Andersson (1990)
This Swedish literature review discusses students’ understanding of matter and some of the misconceptions that have been identified in the relevant literature. This compilation of information is used to suggest some possible approaches to overcome misconceptions.
Learners’ ideas
- During chemical reactions, a substance 'disappears'.
- During chemical reactions, a substance is 'displaced' rather than a new substance made.
- Most children at the age of 14 still firmly adhere to the idea that each individual substance is conserved.
- During chemical reactions, a substance is 'transmuted', i.e. a substance turns into energy, energy turns into a substance, or one substance into another.
- Students may use the terms 'liquid' and 'water' synonymously.
- Some students think that any material melting into a transparent liquid is becoming water.
- Some students will intuitively apply a principle of conservation of 'matter', but not appreciate that this implies conservation of 'weight' (students may be confused between mass and weight).
- Some students claim that smoke or gas does not weigh anything, is light, or is lighter than a solid.
- Some students consider air and gas to be two separate things.
- Some students do not understand that air can be enclosed and that air has weight.
- Some students think that air cannot exert pressure, or that it can only do so when being actively compressed.
- Some students believe air to be incompressible.
- Some students believe that gases behave like liquids, collecting at the bottom of a vessel rather than expanding to fill it.
- Some students believe that atoms could vary in form, for instance, they could be square or rectangular.
- Some students believe that there is no vacuum between atoms in a substance.
- Some students project macroscopic properties onto atoms and molecules.
- Some students believe that atoms/molecules/particles are embedded in continuous 'matter'.
- Some students thought that compound substances (e.g., water) were thought to be made up of individual atoms in the ratio given by their chemical formula, rather than molecules in this configuration.
- Some students thought that powders were not examples of solids.
Suggestions
- Make a distinction between models and observations, clearly explaining parts of the model. This may help students to avoid conflating different models/depictions of the atoms (circles, balls, shells, nuclei) and to separate model behaviour from actual atomic behaviour.
- Try to maintain a clear distinction between substances and atoms/molecules and be aware of many textbooks' failure to do so.

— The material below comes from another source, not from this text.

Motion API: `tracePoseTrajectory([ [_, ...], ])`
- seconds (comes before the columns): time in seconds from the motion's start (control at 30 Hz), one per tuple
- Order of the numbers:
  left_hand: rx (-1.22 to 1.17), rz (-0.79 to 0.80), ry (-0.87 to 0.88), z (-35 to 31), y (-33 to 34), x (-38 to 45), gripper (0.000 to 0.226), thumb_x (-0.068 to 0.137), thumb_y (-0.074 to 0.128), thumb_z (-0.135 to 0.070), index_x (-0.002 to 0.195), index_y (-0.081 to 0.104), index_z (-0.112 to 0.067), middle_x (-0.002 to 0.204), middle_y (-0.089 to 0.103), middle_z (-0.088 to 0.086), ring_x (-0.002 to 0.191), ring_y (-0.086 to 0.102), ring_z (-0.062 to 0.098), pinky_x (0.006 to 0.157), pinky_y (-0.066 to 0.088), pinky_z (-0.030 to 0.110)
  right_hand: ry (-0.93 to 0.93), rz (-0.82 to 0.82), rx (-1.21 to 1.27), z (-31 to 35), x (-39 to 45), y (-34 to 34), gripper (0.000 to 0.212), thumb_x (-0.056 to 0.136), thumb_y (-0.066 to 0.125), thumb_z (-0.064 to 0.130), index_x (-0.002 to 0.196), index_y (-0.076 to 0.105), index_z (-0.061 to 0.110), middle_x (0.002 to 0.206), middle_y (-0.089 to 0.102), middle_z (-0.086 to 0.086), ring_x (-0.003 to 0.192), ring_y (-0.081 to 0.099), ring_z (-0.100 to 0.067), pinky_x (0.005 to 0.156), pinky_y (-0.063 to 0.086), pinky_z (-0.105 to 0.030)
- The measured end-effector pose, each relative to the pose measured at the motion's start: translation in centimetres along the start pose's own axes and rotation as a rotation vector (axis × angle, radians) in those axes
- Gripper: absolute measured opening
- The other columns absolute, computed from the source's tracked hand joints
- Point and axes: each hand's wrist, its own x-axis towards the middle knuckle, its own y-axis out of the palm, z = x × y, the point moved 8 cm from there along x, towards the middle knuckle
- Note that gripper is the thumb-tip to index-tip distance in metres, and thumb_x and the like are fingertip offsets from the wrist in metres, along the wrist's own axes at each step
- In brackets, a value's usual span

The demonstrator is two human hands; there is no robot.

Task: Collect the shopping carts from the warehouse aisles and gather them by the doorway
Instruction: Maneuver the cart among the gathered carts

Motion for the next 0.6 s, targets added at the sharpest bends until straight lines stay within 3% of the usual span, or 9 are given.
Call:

- Be aware of the potential of textbook illustrations to mislead, especially with regard to intermolecular/interatomic spacing in different states of matter.
- Be aware that textbook phrasing may mislead, especially with regard to the macroscopic properties of a substance propagating down to its microscopic constituents.
Study Structure
Aims
To structure and discuss what is known about pupils' conceptions of matter and its transformation.
Evidence collection
Evidence is collected via a review of relevant literature.